Items from a data source:
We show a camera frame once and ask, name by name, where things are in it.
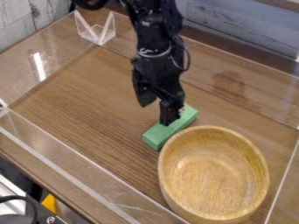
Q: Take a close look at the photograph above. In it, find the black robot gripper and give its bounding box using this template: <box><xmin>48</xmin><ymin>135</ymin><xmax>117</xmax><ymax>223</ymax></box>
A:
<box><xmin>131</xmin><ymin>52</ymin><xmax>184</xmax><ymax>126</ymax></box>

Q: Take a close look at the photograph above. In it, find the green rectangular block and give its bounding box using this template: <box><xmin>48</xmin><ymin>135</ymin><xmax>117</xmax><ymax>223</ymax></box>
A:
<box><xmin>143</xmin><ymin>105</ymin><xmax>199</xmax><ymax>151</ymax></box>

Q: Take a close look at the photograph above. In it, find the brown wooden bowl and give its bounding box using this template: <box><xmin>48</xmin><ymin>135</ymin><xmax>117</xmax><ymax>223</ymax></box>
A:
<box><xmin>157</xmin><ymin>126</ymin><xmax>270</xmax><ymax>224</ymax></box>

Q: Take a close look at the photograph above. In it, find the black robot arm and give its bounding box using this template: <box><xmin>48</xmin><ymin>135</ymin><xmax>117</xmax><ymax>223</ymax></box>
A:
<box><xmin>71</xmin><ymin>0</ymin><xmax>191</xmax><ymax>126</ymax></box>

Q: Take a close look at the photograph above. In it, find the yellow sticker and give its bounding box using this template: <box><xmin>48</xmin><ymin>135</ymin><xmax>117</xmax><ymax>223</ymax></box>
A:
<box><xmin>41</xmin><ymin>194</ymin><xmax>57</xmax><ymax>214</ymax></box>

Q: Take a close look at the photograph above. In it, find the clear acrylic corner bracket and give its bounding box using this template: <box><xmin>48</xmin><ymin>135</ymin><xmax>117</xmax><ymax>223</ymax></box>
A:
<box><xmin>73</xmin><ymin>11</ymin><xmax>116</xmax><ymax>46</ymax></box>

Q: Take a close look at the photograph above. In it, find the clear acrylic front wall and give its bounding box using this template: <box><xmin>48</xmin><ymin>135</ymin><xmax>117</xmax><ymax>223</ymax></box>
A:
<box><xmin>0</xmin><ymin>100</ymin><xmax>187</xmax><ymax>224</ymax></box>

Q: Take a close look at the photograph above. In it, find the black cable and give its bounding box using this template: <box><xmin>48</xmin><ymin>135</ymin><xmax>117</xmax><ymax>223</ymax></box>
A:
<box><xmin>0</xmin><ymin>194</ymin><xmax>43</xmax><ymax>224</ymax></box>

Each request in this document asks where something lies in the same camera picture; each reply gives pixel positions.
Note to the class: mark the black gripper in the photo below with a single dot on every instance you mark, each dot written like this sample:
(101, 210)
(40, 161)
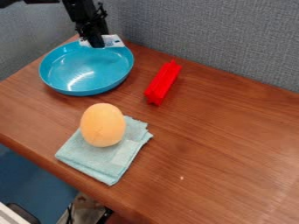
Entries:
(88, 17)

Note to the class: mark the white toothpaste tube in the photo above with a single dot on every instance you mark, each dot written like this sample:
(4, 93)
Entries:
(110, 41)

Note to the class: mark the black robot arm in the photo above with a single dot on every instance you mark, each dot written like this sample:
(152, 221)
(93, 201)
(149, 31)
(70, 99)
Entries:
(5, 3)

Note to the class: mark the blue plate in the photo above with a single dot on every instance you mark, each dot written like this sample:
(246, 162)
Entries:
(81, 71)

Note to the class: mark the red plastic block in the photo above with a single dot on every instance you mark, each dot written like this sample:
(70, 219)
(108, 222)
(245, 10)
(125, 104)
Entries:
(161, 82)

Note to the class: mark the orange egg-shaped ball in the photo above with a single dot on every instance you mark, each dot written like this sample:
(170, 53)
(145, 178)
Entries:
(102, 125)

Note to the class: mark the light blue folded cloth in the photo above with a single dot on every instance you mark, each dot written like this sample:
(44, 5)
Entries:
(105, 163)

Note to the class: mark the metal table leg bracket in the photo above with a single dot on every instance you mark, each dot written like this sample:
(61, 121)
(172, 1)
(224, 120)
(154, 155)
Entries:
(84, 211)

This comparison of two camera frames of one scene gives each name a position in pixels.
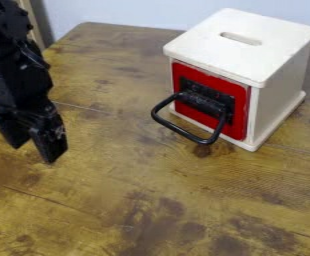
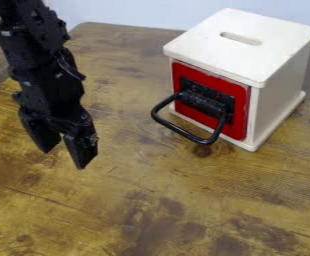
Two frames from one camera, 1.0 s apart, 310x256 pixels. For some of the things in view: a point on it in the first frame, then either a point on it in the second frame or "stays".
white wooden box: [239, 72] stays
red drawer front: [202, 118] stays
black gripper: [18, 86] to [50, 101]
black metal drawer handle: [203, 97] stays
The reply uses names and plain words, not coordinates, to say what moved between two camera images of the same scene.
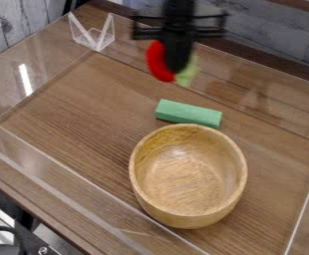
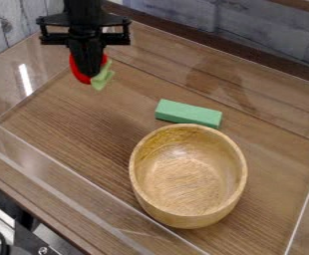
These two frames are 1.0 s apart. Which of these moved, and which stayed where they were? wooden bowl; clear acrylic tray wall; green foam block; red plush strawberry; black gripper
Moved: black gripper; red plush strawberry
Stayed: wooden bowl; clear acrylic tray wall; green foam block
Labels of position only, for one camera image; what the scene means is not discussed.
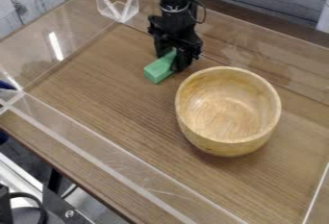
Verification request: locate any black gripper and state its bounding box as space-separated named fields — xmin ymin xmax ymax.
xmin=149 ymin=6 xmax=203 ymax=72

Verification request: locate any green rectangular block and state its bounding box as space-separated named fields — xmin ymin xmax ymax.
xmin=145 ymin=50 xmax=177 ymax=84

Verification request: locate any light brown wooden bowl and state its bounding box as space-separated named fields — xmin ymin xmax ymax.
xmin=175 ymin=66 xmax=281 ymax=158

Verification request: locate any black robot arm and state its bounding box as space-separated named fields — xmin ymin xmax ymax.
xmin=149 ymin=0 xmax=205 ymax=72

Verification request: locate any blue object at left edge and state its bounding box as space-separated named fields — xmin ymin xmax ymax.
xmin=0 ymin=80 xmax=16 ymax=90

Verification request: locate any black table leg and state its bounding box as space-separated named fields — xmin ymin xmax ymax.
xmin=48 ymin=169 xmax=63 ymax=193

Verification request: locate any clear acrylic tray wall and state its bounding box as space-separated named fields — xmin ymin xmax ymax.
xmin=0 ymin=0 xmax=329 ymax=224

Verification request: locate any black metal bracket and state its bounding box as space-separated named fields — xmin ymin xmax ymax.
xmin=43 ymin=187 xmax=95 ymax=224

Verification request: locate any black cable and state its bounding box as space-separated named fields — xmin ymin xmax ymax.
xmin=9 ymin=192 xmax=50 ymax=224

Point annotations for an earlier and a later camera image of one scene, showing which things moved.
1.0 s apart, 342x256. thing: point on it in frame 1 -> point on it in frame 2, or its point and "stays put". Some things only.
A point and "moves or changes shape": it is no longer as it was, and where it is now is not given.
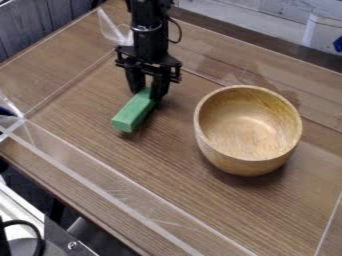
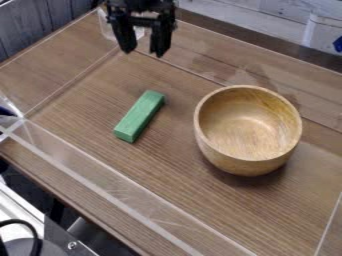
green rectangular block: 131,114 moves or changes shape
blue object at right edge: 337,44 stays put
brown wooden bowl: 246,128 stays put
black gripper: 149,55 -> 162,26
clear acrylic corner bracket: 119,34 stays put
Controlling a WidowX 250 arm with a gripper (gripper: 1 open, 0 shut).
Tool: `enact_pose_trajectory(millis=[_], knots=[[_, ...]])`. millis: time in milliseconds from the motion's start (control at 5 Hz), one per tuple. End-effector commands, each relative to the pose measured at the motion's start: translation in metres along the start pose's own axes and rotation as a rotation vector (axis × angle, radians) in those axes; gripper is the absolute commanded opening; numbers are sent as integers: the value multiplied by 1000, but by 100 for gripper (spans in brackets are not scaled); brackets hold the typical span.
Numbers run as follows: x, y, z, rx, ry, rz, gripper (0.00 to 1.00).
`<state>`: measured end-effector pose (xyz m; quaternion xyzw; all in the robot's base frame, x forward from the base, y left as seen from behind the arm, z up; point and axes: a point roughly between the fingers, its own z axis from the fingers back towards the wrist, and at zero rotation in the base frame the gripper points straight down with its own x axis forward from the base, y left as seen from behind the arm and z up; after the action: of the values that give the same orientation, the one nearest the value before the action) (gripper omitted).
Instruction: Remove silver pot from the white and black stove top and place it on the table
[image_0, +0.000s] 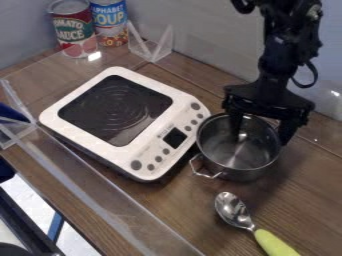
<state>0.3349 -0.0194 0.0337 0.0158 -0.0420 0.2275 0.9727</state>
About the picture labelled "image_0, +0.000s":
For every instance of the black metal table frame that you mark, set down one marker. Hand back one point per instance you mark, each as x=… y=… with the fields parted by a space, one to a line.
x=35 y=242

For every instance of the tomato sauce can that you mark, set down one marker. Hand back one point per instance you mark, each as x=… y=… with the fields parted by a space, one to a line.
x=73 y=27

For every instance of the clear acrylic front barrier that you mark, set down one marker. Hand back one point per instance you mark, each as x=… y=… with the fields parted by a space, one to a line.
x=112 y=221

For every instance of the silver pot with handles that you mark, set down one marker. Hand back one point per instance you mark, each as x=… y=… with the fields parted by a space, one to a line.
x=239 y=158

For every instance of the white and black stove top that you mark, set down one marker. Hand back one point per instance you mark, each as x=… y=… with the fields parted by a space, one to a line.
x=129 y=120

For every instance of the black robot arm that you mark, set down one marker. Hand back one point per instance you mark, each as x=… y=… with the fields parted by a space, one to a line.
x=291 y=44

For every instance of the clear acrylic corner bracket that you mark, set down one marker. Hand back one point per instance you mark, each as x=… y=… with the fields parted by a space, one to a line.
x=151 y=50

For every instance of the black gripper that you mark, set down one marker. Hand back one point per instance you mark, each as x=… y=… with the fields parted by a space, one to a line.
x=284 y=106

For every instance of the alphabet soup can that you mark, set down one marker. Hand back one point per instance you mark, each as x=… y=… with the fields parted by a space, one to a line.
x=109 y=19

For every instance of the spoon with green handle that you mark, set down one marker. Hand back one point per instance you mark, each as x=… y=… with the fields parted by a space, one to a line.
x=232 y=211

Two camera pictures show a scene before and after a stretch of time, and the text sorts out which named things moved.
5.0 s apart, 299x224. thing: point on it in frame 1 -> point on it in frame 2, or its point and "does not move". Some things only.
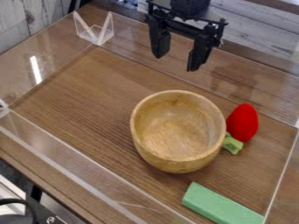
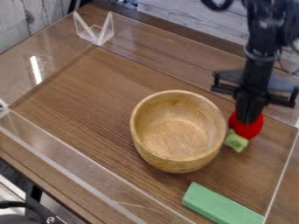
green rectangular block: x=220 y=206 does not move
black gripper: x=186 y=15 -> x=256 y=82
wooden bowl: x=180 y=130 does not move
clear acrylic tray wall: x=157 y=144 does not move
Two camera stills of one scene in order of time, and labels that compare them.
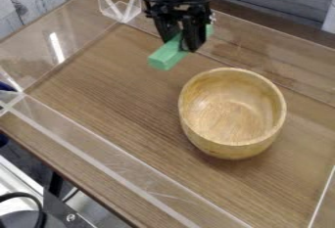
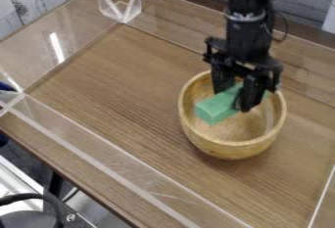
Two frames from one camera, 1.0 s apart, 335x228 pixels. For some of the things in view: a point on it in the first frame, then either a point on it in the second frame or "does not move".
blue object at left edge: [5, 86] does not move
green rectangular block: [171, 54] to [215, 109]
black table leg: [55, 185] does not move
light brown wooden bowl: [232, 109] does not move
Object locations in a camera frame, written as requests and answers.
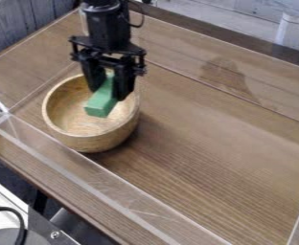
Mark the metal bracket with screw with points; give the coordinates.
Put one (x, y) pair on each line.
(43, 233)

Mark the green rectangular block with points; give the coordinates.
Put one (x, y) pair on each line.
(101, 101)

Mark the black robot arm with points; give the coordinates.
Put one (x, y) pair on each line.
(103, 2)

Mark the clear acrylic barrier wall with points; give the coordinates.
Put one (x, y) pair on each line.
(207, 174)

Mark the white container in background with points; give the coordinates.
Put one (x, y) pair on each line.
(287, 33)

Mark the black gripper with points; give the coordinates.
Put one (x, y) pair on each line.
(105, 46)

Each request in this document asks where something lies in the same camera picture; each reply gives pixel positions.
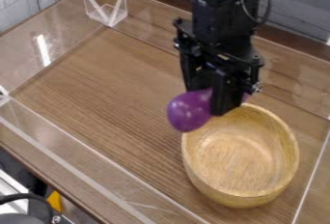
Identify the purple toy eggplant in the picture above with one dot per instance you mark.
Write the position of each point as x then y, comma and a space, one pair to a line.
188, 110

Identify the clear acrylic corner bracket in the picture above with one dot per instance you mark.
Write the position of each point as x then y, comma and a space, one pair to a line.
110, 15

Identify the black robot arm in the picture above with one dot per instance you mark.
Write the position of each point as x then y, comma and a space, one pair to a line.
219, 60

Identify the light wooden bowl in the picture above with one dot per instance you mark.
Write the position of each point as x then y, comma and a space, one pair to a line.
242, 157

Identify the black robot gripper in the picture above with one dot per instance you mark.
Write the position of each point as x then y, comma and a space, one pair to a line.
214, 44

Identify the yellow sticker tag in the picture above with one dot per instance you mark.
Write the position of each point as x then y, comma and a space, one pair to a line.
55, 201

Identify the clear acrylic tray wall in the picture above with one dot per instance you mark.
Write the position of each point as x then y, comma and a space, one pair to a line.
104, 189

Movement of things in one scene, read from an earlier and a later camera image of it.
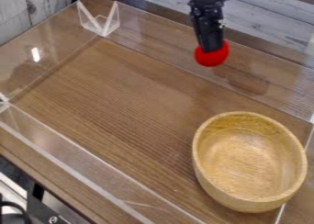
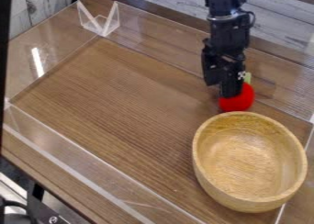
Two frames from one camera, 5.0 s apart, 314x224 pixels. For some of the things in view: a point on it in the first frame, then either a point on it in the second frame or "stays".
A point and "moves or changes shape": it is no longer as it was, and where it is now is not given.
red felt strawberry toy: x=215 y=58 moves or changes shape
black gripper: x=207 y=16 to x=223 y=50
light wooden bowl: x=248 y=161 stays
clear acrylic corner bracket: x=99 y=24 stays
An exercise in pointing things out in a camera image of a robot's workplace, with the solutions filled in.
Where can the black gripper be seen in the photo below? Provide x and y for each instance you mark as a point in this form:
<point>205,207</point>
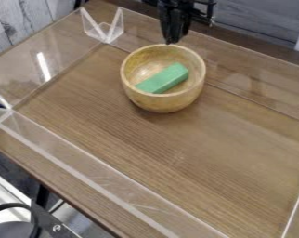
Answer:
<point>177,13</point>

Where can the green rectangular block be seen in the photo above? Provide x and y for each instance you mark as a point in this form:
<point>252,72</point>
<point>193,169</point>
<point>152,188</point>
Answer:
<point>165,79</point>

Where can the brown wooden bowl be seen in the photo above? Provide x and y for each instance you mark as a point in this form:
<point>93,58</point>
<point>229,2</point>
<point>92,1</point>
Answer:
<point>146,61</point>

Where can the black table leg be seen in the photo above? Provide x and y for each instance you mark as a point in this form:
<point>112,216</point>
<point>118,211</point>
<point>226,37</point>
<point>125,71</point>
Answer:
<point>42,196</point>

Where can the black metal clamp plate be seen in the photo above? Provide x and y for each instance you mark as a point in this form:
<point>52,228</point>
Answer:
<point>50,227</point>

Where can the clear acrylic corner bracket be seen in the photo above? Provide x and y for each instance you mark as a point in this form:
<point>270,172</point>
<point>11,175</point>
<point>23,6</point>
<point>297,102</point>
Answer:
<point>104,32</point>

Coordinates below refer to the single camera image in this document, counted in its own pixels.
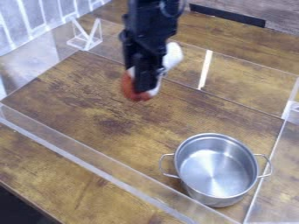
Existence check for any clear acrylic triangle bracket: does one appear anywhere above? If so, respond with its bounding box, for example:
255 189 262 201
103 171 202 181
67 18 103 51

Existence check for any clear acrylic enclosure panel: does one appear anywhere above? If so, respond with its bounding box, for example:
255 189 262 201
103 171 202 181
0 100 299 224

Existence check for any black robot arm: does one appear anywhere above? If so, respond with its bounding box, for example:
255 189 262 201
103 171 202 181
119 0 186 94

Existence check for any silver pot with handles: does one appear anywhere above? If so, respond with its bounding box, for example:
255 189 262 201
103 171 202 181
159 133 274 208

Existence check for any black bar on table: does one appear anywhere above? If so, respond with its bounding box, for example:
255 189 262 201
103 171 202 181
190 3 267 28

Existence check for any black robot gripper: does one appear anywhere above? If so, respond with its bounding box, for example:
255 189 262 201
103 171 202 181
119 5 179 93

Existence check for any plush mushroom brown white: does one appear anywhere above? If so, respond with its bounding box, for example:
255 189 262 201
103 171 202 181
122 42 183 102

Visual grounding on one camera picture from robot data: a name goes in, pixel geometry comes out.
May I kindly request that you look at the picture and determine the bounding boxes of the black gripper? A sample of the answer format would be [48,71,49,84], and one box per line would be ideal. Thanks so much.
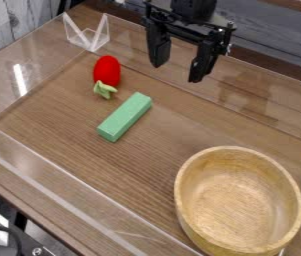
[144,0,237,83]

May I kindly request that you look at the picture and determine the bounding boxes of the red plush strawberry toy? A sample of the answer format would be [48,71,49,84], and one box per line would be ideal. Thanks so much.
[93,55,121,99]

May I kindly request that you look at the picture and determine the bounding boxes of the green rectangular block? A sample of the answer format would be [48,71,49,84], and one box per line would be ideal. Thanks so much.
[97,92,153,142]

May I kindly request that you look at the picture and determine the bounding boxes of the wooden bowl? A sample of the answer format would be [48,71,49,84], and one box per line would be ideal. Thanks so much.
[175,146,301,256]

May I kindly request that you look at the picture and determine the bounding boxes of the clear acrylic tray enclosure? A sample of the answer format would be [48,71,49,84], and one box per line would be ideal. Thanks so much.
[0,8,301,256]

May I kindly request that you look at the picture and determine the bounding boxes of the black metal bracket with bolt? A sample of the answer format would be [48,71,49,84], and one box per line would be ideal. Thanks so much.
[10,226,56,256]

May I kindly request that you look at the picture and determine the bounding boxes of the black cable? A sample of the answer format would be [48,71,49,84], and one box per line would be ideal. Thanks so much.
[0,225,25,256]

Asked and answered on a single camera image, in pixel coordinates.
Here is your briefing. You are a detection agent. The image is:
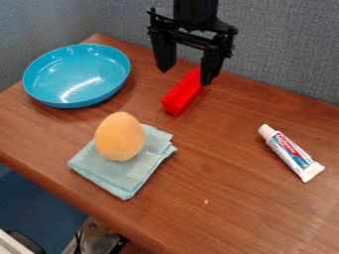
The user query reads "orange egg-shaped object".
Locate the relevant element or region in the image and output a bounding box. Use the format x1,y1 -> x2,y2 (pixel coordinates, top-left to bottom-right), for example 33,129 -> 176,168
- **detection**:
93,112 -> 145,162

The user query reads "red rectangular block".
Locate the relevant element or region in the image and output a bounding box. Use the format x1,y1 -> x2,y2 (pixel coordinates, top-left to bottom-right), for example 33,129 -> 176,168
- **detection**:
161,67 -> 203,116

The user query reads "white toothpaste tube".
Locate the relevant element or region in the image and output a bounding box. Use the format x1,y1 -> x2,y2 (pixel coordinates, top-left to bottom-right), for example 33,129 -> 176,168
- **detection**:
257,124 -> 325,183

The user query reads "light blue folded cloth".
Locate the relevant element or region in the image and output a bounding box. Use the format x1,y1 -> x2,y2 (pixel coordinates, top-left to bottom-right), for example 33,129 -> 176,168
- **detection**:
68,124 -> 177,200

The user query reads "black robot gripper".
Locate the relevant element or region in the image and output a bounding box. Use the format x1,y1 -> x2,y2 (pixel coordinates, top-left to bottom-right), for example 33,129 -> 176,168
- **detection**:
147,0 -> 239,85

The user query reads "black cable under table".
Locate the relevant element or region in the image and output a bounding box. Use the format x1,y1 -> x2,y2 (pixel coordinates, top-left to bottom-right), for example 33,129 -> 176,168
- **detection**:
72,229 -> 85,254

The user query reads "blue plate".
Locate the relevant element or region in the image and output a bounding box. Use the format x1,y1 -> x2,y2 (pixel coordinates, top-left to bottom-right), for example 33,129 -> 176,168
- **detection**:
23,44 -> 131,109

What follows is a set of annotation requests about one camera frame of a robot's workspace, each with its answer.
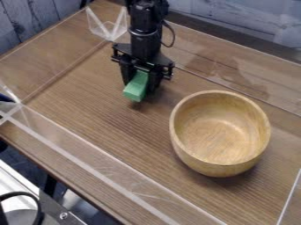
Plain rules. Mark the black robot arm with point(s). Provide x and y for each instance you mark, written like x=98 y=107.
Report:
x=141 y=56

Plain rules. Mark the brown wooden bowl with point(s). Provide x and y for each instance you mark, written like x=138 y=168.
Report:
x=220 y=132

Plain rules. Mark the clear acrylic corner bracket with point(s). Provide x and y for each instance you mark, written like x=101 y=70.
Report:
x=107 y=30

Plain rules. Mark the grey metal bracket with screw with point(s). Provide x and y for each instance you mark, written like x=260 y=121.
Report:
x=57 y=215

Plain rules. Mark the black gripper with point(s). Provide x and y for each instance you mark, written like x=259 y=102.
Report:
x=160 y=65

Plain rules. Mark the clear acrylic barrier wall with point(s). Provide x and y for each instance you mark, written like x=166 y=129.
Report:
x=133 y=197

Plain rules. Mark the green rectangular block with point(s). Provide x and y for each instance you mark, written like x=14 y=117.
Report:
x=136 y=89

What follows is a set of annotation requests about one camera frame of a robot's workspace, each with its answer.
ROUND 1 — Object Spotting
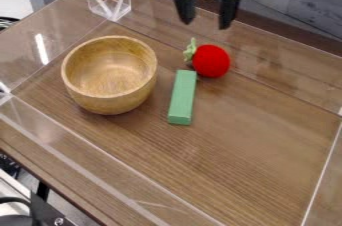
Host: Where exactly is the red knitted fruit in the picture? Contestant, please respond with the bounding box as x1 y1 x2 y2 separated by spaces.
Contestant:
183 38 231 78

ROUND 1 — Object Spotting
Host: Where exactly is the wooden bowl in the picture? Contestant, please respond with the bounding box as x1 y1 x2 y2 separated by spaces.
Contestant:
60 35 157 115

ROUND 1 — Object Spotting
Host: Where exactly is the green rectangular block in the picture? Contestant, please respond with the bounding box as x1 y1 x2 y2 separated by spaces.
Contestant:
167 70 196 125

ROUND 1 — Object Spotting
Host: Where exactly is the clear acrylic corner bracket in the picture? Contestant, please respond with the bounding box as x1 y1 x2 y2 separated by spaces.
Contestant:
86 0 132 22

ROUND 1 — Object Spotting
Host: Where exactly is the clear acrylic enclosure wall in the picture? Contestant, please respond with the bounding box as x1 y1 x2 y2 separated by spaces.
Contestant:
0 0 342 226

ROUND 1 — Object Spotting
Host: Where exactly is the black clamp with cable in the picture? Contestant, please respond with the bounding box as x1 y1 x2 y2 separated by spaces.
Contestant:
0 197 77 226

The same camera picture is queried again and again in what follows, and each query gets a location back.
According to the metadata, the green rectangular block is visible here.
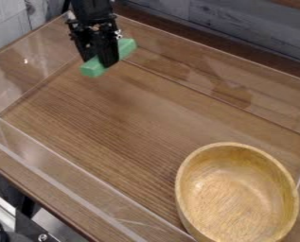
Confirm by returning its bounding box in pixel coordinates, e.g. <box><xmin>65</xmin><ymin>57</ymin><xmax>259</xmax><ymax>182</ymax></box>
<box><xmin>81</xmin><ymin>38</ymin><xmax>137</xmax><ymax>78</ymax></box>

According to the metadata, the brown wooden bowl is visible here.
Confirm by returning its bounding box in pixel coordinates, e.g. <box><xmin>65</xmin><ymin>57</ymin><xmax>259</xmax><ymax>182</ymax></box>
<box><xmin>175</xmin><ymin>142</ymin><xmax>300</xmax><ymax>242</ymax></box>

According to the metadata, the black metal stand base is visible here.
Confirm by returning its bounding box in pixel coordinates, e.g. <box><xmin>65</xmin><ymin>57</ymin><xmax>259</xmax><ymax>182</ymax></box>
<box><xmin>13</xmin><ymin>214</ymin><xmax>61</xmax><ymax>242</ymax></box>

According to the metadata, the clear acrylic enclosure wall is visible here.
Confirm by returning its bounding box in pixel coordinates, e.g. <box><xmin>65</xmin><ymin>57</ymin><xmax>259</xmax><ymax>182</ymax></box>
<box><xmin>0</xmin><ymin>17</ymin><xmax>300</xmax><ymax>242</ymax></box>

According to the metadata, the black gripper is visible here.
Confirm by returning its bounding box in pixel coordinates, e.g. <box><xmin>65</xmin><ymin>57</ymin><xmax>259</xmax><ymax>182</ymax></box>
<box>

YOUR TASK -> Where a picture appears in the records above, omit it, and transcribe exactly the stretch of lines from the one with "Two camera stills" through the one with "Object locations in".

WRITTEN RESPONSE ->
Two camera stills of one scene in order of time, and labels that compare them.
Two frames from one camera, 1.0 s apart, 335x228 pixels. For some of the things in view: a point on it in the first frame, then either a point on it in the second frame or "does not move".
blue object at left edge: [5, 86] does not move
green rectangular block: [171, 54] to [215, 109]
black table leg: [55, 185] does not move
light brown wooden bowl: [232, 109] does not move
Object locations in a camera frame, written as requests and answers.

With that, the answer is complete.